Przepraszam Was,że tak rzadko piszę, ale mam ręce pełne szkolnej pracy - serio...co prawda w tym tygodniu miałam przedłużony weekend, w sumie trwa 5 dni (policzyłam sobotę i niedzielę) jednak mimo to spędzałam dzień nad książkami. W poniedziałek mam sprawdzian z geografii.
Nie mogę powiedzieć,że te dodatkowe dni wolne przeminęły mi tylko na nauce. W środę umówiłam się z przyjaciółką i poszłyśmy do centrum handlowego. W Cropp'ie spodobał mi się sweterek. Nie zdecydowałam się jednak na kupienie go. W czasie dwugodzinnego spacerowania po centrum kupiłam sobie tylko lody xD Potem wpadłam jeszcze do domu Ali ,ale tam posiedziałam już dość krótko. Wzięłam obraz namalowany specjalnie dla mnie oczywiście przez Alę i wróciłam do domu.
Następnego dnia znów pojechałam, tym razem sama do Cropp'a i kupiłam sweterek. Jestem z niego na prawdę zadowolona.
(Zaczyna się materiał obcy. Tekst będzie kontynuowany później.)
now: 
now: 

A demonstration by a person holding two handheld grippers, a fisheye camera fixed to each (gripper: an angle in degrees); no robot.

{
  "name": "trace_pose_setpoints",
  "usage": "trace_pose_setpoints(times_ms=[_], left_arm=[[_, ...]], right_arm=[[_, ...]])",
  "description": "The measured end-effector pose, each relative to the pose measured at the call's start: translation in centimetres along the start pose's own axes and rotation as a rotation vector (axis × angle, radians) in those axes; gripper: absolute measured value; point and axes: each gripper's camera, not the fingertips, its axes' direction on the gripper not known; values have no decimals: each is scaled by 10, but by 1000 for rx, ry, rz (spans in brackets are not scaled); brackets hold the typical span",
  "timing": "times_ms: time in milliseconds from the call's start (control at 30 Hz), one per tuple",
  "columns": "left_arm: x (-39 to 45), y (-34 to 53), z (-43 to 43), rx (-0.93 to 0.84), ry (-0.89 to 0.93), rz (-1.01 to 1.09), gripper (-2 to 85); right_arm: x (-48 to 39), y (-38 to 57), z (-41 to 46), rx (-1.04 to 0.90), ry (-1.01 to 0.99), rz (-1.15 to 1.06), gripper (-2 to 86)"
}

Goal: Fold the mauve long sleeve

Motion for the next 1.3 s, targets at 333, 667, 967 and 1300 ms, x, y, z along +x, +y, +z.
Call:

Zrobiony jest w 100% z bawełny,a w dzisiejszych czasach trudno o ubrania z naturalnych włókien.
Zmieniając temat, jakiś tydzień temu był dzień kobiet. Mimo,że nie czuję się jeszcze "kobietą" dostałam prezent. Nie były to kwiaty (choć nie miałabym nic przeciwko nim...) Głupio to zabrzmi, ale dostałam termos ;P Bardzo mi się przyda na rajdy,biwaki. Jeszcze nie miałam okazji go przetestować, więc nie wiem jak długo utrzymuje ciepło.
Obraz to prezent na urodziny : )
Trochę przekłamany kolor na zdjęciu. Sweterek jest jasno szary, a na ramionach ma przezroczyste a'la cyrkonie.
Jak Wam się podoba obraz? Co dostałyście na dzień kobiet?